:: What the task asks ::
From the listing below, give again exactly the lines from the line with "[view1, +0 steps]" to the line with "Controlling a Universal", ends included, without any pictures.

:: Exercise data ::

------------------------------------------------------------------------

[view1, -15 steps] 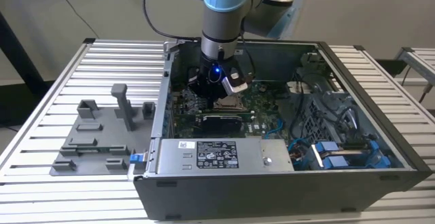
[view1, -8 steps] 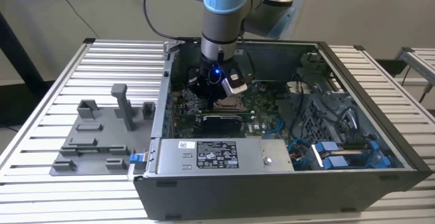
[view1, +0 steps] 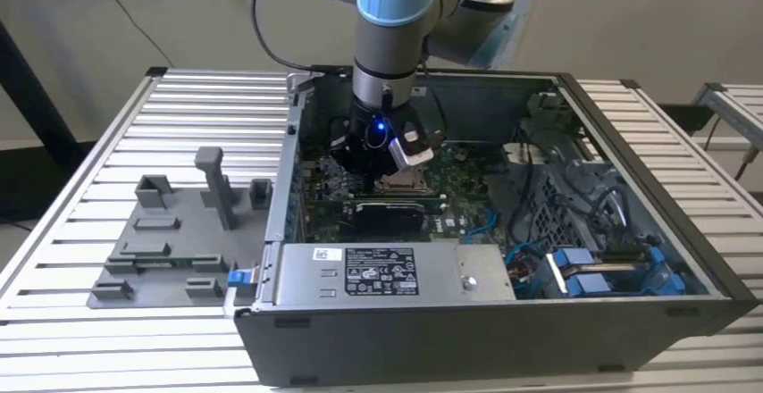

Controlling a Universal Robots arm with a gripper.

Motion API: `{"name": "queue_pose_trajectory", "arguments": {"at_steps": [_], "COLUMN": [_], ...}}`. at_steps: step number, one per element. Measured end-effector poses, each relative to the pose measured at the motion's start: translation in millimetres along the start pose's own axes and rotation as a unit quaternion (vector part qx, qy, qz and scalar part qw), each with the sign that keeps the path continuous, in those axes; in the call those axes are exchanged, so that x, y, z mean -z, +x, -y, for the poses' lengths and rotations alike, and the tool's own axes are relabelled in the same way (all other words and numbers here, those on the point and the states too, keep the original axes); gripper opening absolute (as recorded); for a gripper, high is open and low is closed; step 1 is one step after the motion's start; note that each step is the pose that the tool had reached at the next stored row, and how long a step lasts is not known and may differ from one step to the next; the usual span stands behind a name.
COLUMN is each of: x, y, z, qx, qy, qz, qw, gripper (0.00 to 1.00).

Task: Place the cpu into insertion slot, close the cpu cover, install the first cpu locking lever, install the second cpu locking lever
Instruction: 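Install the second cpu locking lever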

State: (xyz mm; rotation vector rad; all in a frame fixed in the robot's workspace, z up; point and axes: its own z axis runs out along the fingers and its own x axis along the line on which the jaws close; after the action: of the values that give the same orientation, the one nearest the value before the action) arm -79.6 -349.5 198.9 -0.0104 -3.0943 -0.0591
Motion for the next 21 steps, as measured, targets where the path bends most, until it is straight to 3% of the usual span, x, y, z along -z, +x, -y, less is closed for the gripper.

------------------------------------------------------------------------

:: Solution ::
[view1, +0 steps] 

Controlling a Universal Robots arm with a gripper.

The answer given above is complete.